Try it
Return the data given below exactly as it appears.

Stored data
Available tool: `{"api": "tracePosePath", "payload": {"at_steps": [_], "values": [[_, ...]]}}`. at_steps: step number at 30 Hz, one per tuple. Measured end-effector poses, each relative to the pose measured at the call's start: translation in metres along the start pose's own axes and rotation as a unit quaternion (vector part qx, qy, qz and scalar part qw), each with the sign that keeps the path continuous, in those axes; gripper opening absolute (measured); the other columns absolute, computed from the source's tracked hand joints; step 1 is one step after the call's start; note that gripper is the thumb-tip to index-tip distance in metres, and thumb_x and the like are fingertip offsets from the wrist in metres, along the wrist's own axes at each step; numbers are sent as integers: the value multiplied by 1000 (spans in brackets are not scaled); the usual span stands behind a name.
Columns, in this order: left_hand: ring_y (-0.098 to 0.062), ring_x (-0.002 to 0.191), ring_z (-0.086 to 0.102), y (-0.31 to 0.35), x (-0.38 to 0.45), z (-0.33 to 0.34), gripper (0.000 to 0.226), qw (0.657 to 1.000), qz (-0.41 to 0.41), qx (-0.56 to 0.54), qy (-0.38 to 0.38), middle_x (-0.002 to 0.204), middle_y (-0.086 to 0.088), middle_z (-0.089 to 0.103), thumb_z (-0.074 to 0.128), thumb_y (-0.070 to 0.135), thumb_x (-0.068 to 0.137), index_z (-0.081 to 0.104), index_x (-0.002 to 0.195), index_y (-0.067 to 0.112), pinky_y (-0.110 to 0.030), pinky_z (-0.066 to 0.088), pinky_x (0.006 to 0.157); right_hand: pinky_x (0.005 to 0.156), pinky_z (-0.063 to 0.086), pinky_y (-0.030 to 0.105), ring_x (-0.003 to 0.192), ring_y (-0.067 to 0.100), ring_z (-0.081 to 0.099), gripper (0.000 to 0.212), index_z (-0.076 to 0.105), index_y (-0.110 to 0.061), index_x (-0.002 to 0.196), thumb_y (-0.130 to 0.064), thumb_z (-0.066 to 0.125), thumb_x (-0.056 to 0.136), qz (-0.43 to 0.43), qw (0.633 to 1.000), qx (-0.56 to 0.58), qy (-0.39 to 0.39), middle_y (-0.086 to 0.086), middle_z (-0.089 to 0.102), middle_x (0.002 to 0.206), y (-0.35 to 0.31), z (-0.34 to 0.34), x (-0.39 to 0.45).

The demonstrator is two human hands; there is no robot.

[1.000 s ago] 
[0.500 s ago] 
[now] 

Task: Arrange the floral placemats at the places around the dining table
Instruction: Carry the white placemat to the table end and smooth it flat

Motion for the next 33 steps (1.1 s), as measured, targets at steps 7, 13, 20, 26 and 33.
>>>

Solution to this problem
Available tool: `{"api": "tracePosePath", "payload": {"at_steps": [_], "values": [[_, ...]]}}`. at_steps: step number at 30 Hz, one per tuple. Measured end-effector poses, each relative to the pose measured at the call's start: translation in metres along the start pose's own axes and rotation as a unit quaternion (vector part qx, qy, qz and scalar part qw), each with the sign that keeps the path continuous, in those axes; gripper opening absolute (measured); the other columns absolute, computed from the source's tracked hand joints; step 1 is one step after the call's start; note that gripper is the thumb-tip to index-tip distance in metres, and thumb_x and the like are fingertip offsets from the wrist in metres, along the wrist's own axes at each step; numbers are sent as integers: the value multiplied by 1000 (spans in brackets are not scaled); the usual span stands behind a name.
Columns, in this order: left_hand: ring_y (-0.098 to 0.062), ring_x (-0.002 to 0.191), ring_z (-0.086 to 0.102), y (-0.31 to 0.35), x (-0.38 to 0.45), z (-0.33 to 0.34), gripper (0.000 to 0.226), qw (0.657 to 1.000), qz (-0.41 to 0.41), qx (-0.56 to 0.54), qy (-0.38 to 0.38), middle_x (-0.002 to 0.204), middle_y (-0.086 to 0.088), middle_z (-0.089 to 0.103), thumb_z (-0.074 to 0.128), thumb_y (-0.070 to 0.135), thumb_x (-0.068 to 0.137), index_z (-0.081 to 0.104), index_x (-0.002 to 0.195), index_y (-0.067 to 0.112), pinky_y (-0.110 to 0.030), pinky_z (-0.066 to 0.088), pinky_x (0.006 to 0.157); right_hand: pinky_x (0.005 to 0.156), pinky_z (-0.063 to 0.086), pinky_y (-0.030 to 0.105), ring_x (-0.003 to 0.192), ring_y (-0.067 to 0.100), ring_z (-0.081 to 0.099), gripper (0.000 to 0.212), index_z (-0.076 to 0.105), index_y (-0.110 to 0.061), index_x (-0.002 to 0.196), thumb_y (-0.130 to 0.064), thumb_z (-0.066 to 0.125), thumb_x (-0.056 to 0.136), qz (-0.43 to 0.43), qw (0.633 to 1.000), qx (-0.56 to 0.58), qy (-0.39 to 0.39), middle_y (-0.086 to 0.086), middle_z (-0.089 to 0.102), middle_x (0.002 to 0.206), y (-0.35 to 0.31), z (-0.34 to 0.34), x (-0.39 to 0.45).

The demonstrator is two human hands; there is no robot.

[1.000 s ago] 
[0.500 s ago] 
[now] 

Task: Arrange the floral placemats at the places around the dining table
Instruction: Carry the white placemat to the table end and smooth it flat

Motion for the next 33 steps (1.1 s), as measured, targets at steps 7, 13, 20, 26 and 33.
>>>

The requested output has been given in full.